Assigned task.
Look for the word "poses" in the data below, and copy every line that holds it.

Source material.
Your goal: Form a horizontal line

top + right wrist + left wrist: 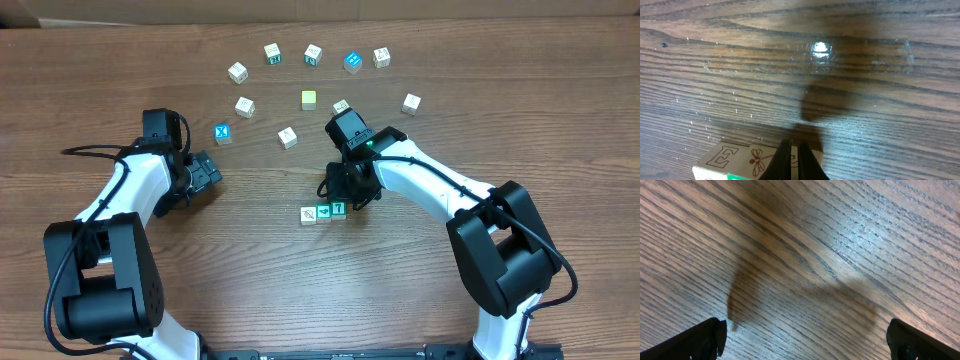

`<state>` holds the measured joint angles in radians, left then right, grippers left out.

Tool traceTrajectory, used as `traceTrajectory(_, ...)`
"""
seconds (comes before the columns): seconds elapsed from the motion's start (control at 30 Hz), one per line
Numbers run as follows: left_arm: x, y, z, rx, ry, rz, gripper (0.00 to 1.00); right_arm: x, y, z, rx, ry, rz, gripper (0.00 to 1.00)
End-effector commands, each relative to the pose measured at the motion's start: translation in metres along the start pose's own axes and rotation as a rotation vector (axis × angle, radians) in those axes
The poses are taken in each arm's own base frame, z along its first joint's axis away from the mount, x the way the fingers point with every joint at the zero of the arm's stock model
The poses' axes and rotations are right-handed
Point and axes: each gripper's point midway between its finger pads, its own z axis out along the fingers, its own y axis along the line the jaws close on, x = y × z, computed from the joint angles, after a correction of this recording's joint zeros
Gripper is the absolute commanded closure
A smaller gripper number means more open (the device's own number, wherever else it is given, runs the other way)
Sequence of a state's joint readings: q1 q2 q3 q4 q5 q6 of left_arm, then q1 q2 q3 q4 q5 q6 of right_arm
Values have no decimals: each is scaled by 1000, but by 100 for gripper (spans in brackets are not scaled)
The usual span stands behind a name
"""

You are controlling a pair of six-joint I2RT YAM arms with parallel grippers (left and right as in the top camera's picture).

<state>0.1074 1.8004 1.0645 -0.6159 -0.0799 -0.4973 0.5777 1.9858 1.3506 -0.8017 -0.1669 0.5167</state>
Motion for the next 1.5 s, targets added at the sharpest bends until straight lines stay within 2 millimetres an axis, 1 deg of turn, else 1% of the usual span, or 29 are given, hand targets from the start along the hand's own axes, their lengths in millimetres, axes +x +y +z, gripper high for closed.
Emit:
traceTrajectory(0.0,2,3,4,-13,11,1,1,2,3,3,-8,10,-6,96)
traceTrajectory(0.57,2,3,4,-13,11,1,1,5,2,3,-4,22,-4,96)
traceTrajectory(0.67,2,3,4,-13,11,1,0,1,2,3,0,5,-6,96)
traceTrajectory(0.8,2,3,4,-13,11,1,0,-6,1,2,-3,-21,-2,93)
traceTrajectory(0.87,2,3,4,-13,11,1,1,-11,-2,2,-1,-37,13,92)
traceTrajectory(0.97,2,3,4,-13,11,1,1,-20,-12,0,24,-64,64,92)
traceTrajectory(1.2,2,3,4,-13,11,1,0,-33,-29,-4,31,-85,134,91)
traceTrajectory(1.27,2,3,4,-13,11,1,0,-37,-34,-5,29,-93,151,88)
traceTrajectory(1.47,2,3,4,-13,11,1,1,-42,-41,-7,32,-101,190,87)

Exercise answer.
The poses are taken in each arm's own base frame, z along its first joint's axis away from the mount, x the way the fingers point with every joint at the zero of the arm's stock model
The poses' axes and rotations are right-handed

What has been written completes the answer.